* _PROBLEM_:
In the entries that follow, the lines from the line containing "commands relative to" up to and including the line containing "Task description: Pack" must be copied exactly, with pictures omitted.

§

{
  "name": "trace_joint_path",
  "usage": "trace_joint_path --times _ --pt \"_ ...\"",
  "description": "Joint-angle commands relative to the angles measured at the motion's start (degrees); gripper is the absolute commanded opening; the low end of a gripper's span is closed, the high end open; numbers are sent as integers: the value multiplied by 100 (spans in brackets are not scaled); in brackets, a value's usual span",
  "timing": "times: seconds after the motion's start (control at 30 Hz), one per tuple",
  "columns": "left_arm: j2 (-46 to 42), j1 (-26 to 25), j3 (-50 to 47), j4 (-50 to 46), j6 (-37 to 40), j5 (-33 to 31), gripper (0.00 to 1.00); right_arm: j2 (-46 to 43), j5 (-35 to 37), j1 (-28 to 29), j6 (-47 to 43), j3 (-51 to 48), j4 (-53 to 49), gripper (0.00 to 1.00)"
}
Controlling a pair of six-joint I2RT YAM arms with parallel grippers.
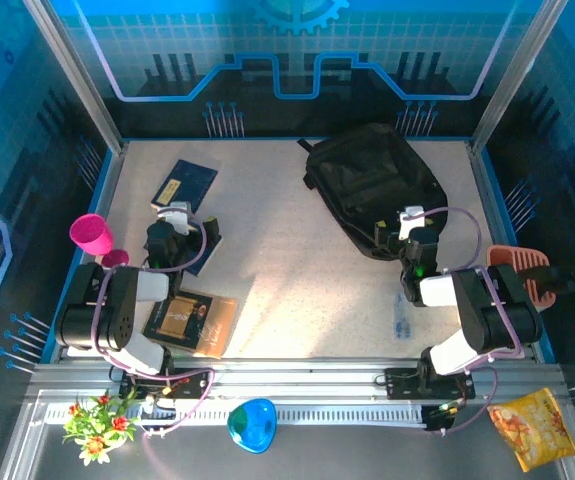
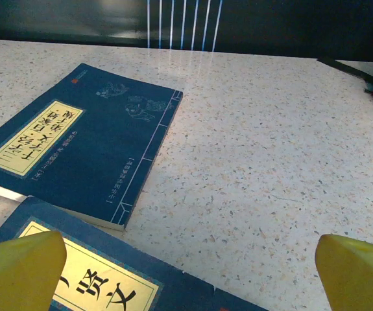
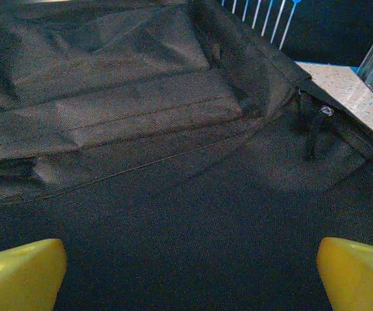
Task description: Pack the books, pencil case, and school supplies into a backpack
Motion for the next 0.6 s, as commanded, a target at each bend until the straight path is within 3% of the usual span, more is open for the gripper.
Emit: trace_joint_path --times 0.0,0.57 --pt "55 -18 -62 46 19 25 99 43 21 -48 -41 67 103 100" --pt "55 -18 -54 25 10 34 99 43 -32 -79 -11 87 63 100"
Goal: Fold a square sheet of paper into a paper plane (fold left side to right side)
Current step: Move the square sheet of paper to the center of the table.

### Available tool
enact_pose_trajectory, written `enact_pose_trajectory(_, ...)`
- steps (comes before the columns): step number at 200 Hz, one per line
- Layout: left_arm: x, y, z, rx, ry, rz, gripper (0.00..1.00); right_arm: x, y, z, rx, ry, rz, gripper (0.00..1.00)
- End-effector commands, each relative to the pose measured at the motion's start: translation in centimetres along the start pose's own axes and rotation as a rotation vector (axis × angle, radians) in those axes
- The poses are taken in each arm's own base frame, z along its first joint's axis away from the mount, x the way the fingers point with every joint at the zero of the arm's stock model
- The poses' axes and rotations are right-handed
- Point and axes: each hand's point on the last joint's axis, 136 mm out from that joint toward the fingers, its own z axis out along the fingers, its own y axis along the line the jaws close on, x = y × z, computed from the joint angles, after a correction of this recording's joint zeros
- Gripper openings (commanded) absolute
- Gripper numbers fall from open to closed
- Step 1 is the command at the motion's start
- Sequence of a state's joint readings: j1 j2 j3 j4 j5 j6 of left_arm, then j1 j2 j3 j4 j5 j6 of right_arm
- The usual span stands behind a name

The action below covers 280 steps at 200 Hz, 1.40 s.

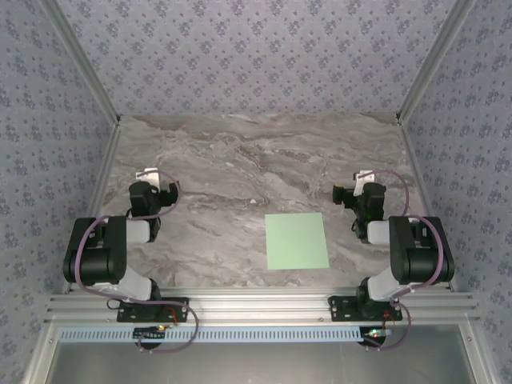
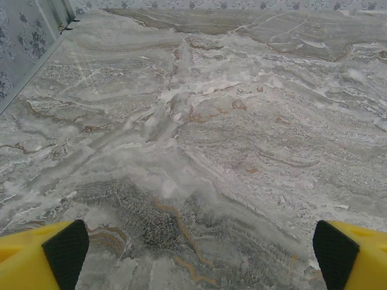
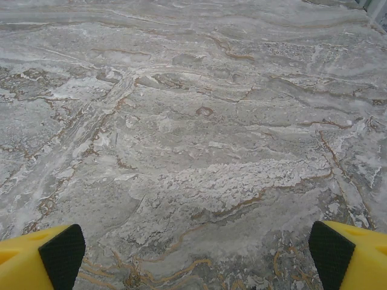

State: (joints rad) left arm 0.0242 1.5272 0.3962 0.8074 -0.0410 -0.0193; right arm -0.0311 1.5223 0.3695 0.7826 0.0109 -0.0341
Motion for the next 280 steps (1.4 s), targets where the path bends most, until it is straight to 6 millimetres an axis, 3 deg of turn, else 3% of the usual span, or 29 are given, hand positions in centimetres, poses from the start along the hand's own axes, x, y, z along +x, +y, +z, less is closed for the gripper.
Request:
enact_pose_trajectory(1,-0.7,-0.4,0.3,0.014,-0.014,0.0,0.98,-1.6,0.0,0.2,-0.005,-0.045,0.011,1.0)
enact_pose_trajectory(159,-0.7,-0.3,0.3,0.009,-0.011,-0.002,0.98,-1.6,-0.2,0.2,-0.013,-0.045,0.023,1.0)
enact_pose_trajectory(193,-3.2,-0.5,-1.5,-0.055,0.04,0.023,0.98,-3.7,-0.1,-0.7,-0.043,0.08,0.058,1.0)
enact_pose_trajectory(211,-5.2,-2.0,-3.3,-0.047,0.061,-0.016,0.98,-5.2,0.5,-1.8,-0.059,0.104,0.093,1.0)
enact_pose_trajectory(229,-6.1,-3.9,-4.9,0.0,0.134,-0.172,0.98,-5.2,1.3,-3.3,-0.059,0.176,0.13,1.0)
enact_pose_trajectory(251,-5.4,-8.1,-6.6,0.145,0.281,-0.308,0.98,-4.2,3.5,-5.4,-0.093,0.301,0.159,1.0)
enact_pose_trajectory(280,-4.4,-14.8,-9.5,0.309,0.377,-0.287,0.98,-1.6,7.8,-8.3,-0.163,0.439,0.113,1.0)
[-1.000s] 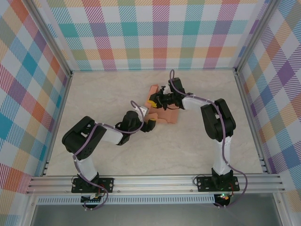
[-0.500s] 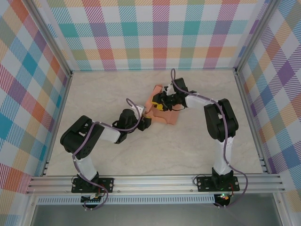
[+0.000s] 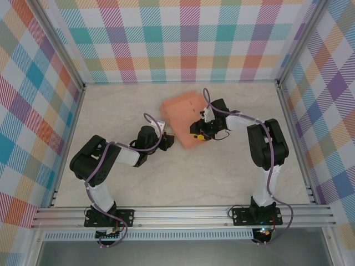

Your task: Fold the paper box

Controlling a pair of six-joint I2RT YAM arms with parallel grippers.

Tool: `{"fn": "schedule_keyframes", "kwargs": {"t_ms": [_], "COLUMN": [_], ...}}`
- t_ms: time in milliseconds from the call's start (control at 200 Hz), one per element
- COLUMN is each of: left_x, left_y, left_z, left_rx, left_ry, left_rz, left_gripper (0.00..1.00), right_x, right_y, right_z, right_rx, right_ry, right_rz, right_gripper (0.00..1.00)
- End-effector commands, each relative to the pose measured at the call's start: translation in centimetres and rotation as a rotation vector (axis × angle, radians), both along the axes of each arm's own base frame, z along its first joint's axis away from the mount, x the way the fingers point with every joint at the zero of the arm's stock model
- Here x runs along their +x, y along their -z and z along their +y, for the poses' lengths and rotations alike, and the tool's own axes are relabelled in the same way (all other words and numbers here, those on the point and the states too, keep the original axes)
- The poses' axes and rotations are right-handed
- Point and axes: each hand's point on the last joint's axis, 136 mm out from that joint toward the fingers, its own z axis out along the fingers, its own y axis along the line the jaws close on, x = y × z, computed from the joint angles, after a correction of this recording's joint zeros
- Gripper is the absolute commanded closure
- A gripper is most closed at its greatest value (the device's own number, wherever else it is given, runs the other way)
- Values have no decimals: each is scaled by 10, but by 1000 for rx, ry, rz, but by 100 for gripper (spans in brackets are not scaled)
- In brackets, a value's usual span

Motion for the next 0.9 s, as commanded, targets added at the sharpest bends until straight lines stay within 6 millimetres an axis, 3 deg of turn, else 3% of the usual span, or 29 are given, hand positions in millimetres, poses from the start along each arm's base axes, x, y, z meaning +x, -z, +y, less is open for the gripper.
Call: {"fn": "schedule_keyframes", "kwargs": {"t_ms": [0, 200, 370, 480, 680, 895], "left_x": [10, 14, 15, 16, 22, 38], "left_y": [-25, -46, -69, -67, -58, -61], "left_z": [4, 52, 95, 113, 118, 101], "left_rx": [-33, -78, -162, -146, -176, -265], "left_ry": [-19, -180, -304, -359, -383, -342], "left_rz": [-35, -20, -18, 32, 116, 161], "left_gripper": [48, 43, 41, 41, 34, 26], "right_x": [3, 3, -3, -4, -5, -12], "right_y": [-28, -49, -45, -42, -29, -5], "right_z": [0, 13, 40, 56, 76, 79], "right_rx": [-16, -112, -262, -303, -367, -425], "right_ry": [-65, -124, -252, -311, -363, -394], "right_rz": [-174, -347, -482, -487, -440, -397], "right_gripper": [52, 52, 51, 50, 49, 51]}}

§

* _ANSWER SPACE_:
  "description": "Joint-angle commands relative to the angles measured at the motion's start (degrees); gripper is the absolute commanded opening; the low end of a gripper's span is closed, the high end open; numbers are sent as integers: the value multiplied by 100 (spans in brackets are not scaled); in brackets, a value's usual span",
  "timing": "times: seconds after the motion's start (control at 30 Hz), one per tuple",
  "columns": "left_arm: j2 (-46 to 42), j1 (-26 to 25), j3 (-50 to 47), j4 (-50 to 46), j6 (-37 to 40), j5 (-33 to 31), gripper (0.00 to 1.00); right_arm: j2 (-46 to 43), j5 (-35 to 37), j1 (-28 to 29), j6 (-47 to 43), j3 (-51 to 48), j4 (-53 to 49), gripper (0.00 to 1.00)"
}
Controlling a pair of six-joint I2RT YAM arms with parallel grippers.
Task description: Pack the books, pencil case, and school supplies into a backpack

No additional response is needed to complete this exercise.